The junctions of his roads and architectures are designed to facilitate sudden arrests.
He’s so afraid of the trans-gendered, the disabled, the feminists, the queer, the readers…
He says: “I enjoy talking to you. Your mind appeals to me. It resembles my own mind except that you happen to be insane.” (Orwell)
He loves orthodoxy: “Orthodoxy means not thinking–not needing to think. Orthodoxy is unconsciousness.” (Orwell)
It bothers him that sanity is not statistical. (Orwell)

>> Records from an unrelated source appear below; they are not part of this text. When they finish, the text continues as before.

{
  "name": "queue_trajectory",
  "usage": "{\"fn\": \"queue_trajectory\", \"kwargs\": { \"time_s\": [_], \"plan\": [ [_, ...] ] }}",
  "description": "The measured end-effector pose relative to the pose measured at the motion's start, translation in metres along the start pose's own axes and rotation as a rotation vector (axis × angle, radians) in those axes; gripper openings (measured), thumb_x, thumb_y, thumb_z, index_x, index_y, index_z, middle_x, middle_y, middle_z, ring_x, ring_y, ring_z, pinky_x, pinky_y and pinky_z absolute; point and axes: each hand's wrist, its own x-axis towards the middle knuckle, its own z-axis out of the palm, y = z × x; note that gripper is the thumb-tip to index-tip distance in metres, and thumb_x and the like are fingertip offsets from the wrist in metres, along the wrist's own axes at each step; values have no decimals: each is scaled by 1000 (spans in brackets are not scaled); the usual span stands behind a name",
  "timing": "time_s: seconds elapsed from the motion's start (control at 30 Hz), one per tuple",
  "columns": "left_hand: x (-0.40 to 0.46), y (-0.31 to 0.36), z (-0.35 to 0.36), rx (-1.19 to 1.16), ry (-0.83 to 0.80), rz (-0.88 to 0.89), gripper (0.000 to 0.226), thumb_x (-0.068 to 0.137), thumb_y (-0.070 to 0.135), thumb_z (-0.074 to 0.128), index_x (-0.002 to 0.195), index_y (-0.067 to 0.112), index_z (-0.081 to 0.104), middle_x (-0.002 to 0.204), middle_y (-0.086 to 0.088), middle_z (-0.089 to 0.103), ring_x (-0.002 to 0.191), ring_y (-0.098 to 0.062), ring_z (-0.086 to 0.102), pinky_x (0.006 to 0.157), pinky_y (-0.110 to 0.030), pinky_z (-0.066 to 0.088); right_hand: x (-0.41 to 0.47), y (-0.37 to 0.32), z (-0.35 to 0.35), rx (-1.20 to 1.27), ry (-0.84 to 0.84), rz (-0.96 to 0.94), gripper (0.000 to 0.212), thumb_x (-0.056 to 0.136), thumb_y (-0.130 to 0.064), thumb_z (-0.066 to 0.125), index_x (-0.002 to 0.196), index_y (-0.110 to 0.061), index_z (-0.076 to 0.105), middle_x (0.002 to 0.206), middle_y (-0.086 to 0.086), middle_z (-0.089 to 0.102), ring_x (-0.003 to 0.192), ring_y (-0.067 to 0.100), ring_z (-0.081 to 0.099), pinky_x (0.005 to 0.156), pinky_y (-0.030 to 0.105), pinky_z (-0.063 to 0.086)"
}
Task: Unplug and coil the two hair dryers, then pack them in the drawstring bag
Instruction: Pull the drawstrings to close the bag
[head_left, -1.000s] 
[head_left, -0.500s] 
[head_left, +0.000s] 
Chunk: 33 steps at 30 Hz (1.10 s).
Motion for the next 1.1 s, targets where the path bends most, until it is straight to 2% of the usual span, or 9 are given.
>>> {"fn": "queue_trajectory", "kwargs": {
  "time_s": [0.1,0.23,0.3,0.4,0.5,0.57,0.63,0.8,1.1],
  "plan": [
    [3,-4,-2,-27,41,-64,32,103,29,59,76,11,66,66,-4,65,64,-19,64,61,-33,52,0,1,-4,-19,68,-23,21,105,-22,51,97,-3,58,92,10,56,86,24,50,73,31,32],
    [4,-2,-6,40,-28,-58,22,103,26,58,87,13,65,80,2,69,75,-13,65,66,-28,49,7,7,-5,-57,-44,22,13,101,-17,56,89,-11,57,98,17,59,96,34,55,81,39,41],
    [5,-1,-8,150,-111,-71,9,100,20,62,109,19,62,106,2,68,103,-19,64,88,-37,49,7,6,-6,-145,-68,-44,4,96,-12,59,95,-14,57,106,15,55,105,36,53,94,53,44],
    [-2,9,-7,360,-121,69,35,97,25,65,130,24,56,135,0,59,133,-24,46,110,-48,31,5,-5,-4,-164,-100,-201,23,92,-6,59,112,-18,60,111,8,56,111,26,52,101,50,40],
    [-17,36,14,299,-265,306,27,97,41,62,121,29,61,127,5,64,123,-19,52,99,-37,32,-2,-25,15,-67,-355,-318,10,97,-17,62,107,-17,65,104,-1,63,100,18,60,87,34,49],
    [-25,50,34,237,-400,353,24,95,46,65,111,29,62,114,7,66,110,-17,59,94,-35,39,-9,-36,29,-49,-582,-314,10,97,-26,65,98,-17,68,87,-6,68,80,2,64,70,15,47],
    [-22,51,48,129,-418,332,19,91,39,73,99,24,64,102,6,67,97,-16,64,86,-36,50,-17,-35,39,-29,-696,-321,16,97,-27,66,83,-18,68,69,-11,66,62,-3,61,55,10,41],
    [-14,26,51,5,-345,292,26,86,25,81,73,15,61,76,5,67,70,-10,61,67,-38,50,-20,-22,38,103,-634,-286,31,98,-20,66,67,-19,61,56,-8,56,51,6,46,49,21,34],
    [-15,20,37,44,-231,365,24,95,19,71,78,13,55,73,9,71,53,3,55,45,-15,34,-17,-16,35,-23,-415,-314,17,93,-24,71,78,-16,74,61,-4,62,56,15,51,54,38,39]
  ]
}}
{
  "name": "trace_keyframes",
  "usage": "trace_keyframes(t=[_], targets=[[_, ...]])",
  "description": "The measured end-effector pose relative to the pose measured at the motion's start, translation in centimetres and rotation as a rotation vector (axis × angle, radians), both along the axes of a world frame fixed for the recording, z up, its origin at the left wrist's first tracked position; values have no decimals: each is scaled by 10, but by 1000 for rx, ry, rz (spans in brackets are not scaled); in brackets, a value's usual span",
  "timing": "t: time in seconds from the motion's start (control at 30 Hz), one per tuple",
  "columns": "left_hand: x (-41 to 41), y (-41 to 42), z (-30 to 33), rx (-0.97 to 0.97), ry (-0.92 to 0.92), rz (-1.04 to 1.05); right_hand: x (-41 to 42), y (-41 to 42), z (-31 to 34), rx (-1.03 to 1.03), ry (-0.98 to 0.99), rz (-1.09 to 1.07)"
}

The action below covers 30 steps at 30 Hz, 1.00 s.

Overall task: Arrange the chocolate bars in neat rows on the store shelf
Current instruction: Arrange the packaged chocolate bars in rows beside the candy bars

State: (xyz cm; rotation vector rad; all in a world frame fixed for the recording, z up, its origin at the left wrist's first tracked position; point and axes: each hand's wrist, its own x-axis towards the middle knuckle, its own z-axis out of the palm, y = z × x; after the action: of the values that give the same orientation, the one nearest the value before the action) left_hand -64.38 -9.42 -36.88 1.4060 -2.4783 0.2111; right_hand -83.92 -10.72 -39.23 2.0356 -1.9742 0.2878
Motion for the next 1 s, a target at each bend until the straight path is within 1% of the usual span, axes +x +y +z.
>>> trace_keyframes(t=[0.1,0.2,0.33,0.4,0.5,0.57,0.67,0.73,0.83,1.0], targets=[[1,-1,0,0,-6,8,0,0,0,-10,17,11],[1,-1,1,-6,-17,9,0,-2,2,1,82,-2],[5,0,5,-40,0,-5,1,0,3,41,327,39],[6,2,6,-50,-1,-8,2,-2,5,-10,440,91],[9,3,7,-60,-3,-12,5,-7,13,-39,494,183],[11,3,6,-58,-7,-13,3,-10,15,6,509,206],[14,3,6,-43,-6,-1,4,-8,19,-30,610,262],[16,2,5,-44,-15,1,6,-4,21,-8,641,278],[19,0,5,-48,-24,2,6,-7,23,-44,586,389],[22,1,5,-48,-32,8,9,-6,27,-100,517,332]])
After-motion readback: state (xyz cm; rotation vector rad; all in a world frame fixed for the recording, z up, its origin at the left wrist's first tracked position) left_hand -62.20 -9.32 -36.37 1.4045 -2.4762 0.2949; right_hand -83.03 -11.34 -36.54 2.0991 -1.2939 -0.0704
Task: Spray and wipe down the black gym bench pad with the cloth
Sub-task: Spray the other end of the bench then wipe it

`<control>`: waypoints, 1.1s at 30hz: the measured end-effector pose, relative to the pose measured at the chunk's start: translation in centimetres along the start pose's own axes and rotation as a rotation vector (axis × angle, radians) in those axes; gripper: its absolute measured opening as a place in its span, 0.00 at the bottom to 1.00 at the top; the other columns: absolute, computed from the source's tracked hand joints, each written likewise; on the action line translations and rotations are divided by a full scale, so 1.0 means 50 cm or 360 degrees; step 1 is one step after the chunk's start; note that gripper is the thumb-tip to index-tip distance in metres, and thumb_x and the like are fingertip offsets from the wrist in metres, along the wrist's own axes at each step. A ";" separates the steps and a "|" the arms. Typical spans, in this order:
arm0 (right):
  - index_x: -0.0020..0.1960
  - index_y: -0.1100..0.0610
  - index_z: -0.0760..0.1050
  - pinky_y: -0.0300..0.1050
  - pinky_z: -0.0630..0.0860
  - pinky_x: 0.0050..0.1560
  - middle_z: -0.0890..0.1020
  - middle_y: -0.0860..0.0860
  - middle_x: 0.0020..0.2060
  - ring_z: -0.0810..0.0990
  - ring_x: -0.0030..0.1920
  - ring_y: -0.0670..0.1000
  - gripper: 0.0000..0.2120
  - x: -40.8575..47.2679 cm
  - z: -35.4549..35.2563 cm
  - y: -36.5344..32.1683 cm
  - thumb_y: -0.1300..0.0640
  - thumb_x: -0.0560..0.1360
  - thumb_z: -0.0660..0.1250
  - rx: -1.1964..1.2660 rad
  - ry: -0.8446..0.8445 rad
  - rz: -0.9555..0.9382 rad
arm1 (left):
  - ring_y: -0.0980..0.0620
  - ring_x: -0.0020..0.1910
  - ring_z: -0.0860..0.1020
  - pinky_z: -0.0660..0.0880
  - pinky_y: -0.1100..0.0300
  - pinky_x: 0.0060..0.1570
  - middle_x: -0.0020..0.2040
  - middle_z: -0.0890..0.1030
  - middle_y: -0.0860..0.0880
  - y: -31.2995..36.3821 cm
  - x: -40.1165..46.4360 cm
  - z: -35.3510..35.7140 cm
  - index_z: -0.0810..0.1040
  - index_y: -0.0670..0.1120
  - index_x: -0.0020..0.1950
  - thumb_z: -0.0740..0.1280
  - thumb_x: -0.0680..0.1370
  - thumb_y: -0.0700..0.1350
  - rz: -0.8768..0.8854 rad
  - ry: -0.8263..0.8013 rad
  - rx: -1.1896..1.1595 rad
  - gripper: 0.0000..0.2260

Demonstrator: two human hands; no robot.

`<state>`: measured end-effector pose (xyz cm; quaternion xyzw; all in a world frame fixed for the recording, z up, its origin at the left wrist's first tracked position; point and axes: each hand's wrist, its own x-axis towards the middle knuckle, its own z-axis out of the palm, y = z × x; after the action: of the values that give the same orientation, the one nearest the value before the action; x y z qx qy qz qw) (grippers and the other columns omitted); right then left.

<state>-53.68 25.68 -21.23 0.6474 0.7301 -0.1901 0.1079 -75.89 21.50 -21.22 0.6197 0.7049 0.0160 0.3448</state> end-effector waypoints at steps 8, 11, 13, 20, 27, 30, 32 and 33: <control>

He dislikes disfigured hands.
When he sees a satisfied blind man hugging his dog he says: “My dog looked just like that, but he died last week—“
“Dismantling the organism has never meant killing yourself, but rather opening the body to connections that presuppose an entire assemblage, circuits, conjunctions, levels and thresholds, passages and distributions of intensity, and territories and deterritorializations measured with the craft of a surveyor. Actually, dismantling the organism is no more difficult than dismantling the other two strata, signifiance and subjectification.”
Deleuze, Gilles and Félix Guattari. Capitalisme et Schizophrénie
Let’s pull an apple out of the Normate. (Kafka: Metamorphosis)
Note: it won’t be as easy as Deleuze thinks.
Or it will.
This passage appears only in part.